:: INFORMATION ::

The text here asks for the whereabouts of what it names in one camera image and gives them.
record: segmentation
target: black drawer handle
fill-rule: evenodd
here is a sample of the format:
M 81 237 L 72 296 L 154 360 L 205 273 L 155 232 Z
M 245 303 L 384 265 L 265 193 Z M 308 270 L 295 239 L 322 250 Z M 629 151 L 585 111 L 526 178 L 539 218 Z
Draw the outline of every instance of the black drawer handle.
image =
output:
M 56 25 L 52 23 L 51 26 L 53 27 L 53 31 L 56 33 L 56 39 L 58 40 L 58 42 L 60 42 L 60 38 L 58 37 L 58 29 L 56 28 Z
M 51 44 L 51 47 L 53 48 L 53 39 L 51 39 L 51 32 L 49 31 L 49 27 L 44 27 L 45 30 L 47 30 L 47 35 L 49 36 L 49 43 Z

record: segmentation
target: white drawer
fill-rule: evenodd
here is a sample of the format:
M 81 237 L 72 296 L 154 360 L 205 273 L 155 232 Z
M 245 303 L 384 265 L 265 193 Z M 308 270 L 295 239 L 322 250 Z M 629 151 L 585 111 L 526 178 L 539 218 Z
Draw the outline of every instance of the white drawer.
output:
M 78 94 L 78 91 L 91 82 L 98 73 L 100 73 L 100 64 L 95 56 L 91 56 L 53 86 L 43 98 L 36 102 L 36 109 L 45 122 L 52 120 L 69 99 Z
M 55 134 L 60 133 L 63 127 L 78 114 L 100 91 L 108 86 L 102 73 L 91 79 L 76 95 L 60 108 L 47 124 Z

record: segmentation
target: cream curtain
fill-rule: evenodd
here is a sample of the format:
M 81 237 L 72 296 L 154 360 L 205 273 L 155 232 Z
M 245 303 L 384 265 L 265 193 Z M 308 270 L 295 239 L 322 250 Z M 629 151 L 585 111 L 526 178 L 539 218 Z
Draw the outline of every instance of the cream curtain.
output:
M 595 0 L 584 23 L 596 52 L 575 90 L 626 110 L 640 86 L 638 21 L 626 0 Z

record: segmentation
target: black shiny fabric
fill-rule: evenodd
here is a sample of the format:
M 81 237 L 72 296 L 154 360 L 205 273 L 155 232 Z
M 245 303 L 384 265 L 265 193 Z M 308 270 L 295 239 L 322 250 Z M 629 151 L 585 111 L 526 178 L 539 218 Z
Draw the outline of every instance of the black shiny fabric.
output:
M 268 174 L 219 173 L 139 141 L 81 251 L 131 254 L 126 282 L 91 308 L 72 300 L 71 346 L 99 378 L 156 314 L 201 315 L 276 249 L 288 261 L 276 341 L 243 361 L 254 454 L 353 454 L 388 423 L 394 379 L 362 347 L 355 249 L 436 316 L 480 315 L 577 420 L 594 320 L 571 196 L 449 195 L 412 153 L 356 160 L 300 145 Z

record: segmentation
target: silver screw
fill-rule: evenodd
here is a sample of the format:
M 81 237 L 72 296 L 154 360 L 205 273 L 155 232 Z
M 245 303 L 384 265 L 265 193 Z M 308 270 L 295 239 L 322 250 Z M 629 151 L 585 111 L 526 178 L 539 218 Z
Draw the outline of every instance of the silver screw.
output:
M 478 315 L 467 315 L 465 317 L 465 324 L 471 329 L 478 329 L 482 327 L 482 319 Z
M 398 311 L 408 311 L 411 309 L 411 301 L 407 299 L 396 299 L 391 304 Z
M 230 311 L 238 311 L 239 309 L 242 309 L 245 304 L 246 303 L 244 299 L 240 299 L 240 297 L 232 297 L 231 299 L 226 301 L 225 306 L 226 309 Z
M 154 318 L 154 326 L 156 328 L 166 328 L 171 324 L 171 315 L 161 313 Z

:::

#### ASSIGNMENT:
Copy out the records once more, exactly as they are written.

#### COMPLETED EXERCISE:
The text here asks for the whereabouts of what it names in one camera image and gives them.
record: segmentation
target: black drawer handle
fill-rule: evenodd
here is a sample of the format:
M 81 237 L 72 296 L 154 360 L 205 273 L 155 232 Z
M 245 303 L 384 265 L 265 193 Z M 308 270 L 295 239 L 322 250 Z M 629 151 L 585 111 L 526 178 L 539 218 Z
Draw the outline of every instance of the black drawer handle.
image =
output:
M 56 25 L 52 23 L 51 26 L 53 27 L 53 31 L 56 33 L 56 39 L 58 40 L 58 42 L 60 42 L 60 38 L 58 37 L 58 29 L 56 28 Z
M 51 44 L 51 47 L 53 48 L 53 39 L 51 39 L 51 32 L 49 31 L 49 27 L 44 27 L 45 30 L 47 30 L 47 35 L 49 36 L 49 43 Z

record: segmentation
target: white drawer
fill-rule: evenodd
here is a sample of the format:
M 81 237 L 72 296 L 154 360 L 205 273 L 155 232 Z
M 245 303 L 384 265 L 265 193 Z M 308 270 L 295 239 L 322 250 Z M 629 151 L 585 111 L 526 178 L 539 218 Z
Draw the outline of every instance of the white drawer.
output:
M 78 94 L 78 91 L 91 82 L 98 73 L 100 73 L 100 64 L 95 56 L 91 56 L 53 86 L 43 98 L 36 102 L 36 109 L 45 122 L 52 120 L 69 99 Z
M 55 134 L 60 133 L 63 127 L 78 114 L 100 91 L 108 86 L 102 73 L 91 79 L 76 95 L 60 108 L 47 124 Z

record: segmentation
target: cream curtain
fill-rule: evenodd
here is a sample of the format:
M 81 237 L 72 296 L 154 360 L 205 273 L 155 232 Z
M 245 303 L 384 265 L 265 193 Z M 308 270 L 295 239 L 322 250 Z M 629 151 L 585 111 L 526 178 L 539 218 Z
Draw the outline of every instance of the cream curtain.
output:
M 595 0 L 584 23 L 596 52 L 575 90 L 626 110 L 640 86 L 638 21 L 626 0 Z

record: segmentation
target: black shiny fabric
fill-rule: evenodd
here is a sample of the format:
M 81 237 L 72 296 L 154 360 L 205 273 L 155 232 Z
M 245 303 L 384 265 L 265 193 Z M 308 270 L 295 239 L 322 250 Z M 629 151 L 585 111 L 526 178 L 539 218 Z
Draw the outline of every instance of the black shiny fabric.
output:
M 268 174 L 219 173 L 139 141 L 81 251 L 131 254 L 126 282 L 91 308 L 72 300 L 71 346 L 99 378 L 156 314 L 201 315 L 276 249 L 288 261 L 276 341 L 243 361 L 254 454 L 353 454 L 388 423 L 394 379 L 362 347 L 355 249 L 436 316 L 480 315 L 577 420 L 594 320 L 571 196 L 449 195 L 412 153 L 356 160 L 300 145 Z

record: segmentation
target: silver screw
fill-rule: evenodd
here is a sample of the format:
M 81 237 L 72 296 L 154 360 L 205 273 L 155 232 Z
M 245 303 L 384 265 L 265 193 Z M 308 270 L 295 239 L 322 250 Z M 629 151 L 585 111 L 526 178 L 539 218 Z
Draw the outline of every instance of the silver screw.
output:
M 478 315 L 467 315 L 465 317 L 465 324 L 471 329 L 478 329 L 482 327 L 482 319 Z
M 398 311 L 408 311 L 411 309 L 411 301 L 407 299 L 396 299 L 391 304 Z
M 230 311 L 238 311 L 239 309 L 242 309 L 245 304 L 246 303 L 244 299 L 240 299 L 240 297 L 232 297 L 231 299 L 226 301 L 225 306 L 226 309 Z
M 154 318 L 154 326 L 156 328 L 166 328 L 171 324 L 171 315 L 161 313 Z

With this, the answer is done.